Performance issues on huge table (40 columns, 500M rows)

  • I am having servere performance issues on a table I have inherited (it's never MY fault!):-D

    The table holds balances and some other details for approx 3.7M accounts and is written to 4 times a week.

    Each time data is written to the table, some more accounts are added but as far as I can tell we never stop writing balances even when the account is cleared.

    The columns of interest are AccountID,UpdateDate, SubBal-A, SubBal-B,...SubBal-K

    Currently the table has an index on AccountID only and an index on UpdateDate only.

    both indexes are non-clustered

    I have a query with performs well on my development data (200K accounts, 4 files of balances) with an additional index (Unique) Acc_no,UpdateDate - Time to query approx 11 seconds

    This also performs adequately on a separate database of live data (3.7M accounts, 4 files of balances) with the extra index - time to query approx 7 minutes - which I will live with

    So far it has been running 52 minutes on the production server and not returned me any records.

    The estimated query plan indicates that it is doing a table scan of all 476M records which is clearly what is killing it!

    I am trying to find all accounts for a given date where the account either did not exist on the previous file or one or more of the subBals has changed.

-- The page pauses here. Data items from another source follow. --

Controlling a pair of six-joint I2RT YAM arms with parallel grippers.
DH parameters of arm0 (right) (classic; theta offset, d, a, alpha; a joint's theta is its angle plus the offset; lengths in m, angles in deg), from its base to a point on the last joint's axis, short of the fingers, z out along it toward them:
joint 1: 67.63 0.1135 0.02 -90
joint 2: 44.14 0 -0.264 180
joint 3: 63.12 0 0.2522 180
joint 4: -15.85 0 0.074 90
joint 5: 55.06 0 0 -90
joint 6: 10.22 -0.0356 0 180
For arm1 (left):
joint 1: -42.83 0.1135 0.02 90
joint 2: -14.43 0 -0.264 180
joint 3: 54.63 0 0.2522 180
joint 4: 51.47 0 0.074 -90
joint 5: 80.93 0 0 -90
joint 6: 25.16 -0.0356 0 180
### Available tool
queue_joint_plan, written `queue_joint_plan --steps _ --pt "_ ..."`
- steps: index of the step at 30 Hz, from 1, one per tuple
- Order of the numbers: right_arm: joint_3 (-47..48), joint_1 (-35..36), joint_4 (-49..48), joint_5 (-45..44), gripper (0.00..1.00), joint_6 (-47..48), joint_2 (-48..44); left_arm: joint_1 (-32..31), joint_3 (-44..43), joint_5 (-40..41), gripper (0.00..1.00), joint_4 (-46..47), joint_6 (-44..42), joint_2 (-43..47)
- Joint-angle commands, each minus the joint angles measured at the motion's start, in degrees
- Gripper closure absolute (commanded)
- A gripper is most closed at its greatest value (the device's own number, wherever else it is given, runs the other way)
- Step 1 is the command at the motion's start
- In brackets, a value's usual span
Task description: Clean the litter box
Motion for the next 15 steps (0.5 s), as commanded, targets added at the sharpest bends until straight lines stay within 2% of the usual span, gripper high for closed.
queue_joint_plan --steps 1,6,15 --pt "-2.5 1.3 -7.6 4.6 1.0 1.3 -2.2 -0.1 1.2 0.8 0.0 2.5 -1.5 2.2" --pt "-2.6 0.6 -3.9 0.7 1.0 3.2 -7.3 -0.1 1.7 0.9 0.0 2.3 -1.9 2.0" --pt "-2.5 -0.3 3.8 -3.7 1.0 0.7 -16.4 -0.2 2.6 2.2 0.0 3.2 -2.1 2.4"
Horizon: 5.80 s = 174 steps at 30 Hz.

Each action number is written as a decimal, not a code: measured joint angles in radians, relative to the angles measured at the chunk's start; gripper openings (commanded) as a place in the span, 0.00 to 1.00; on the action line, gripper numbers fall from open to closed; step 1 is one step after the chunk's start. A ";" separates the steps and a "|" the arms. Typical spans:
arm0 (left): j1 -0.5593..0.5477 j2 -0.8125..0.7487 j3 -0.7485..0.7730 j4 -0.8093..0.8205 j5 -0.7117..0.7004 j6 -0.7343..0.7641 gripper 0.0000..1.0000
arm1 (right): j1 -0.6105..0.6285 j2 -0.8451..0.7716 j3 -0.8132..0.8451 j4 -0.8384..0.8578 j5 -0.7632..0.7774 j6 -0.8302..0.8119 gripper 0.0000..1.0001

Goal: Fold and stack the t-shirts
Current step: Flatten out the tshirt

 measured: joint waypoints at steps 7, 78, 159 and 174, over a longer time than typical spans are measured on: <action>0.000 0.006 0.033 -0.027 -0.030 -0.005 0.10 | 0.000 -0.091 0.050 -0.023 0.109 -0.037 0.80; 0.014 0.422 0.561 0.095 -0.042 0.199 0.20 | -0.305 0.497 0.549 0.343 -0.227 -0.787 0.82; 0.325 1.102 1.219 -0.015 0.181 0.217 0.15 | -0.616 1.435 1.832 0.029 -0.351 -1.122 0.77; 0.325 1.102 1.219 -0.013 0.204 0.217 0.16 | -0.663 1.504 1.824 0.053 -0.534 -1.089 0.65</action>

    The script is below: tables and fields have been anonymised and the number of comparitors reduced for brevity

    DECLARE @Date as datetime

    set @Date = '20120330';

    ;

    WITH

    DATE_RANK as

    (

    -- Get the processing dates

    SELECT distinct

    update_date

    FROM

    Balances)

    ,

    DATE_RANK2 AS

    (

    -- rank the processing dates so that we can link to the next processing date

    SELECT

    update_date,

    RANK() OVER (ORDER BY UPDATE_DATE DESC) as 'Rank'

    FROM

    DATE_RANK

    )

    ,

    CTE as

    (

    -- Get the records for today and join to those on the previous run:

    -- use the date_rank2 to do this so that I can find the previous date where they are non-contigious

    -- D = today's detail records

    -- P = Previous run Detail records

    SELECT

    D.Acc_no,

    D.Update_date,

    P.Update_date as 'Prev_update_date',

    D.SubBalA,

    D.SubBalB,

    D.SubBalC,

    D.SubBalD,

    FROM

    Balances D

    join

    Date_rank2 DRD on DRD.update_date = D.Update_date

    left join -- get the previous date

    Date_rank2 DRP on DRP.rank = DRD.rank + 1

    left join -- get the records for the previous date

    Balances P

    on P.Acc_no = D.Acc_no

    and P.Update_date = DRP.Update_date

    WHERE

    D.update_date = @date

    and

    (

    -- Compare current to previous (if no prev, then at least one SubBal is not zero)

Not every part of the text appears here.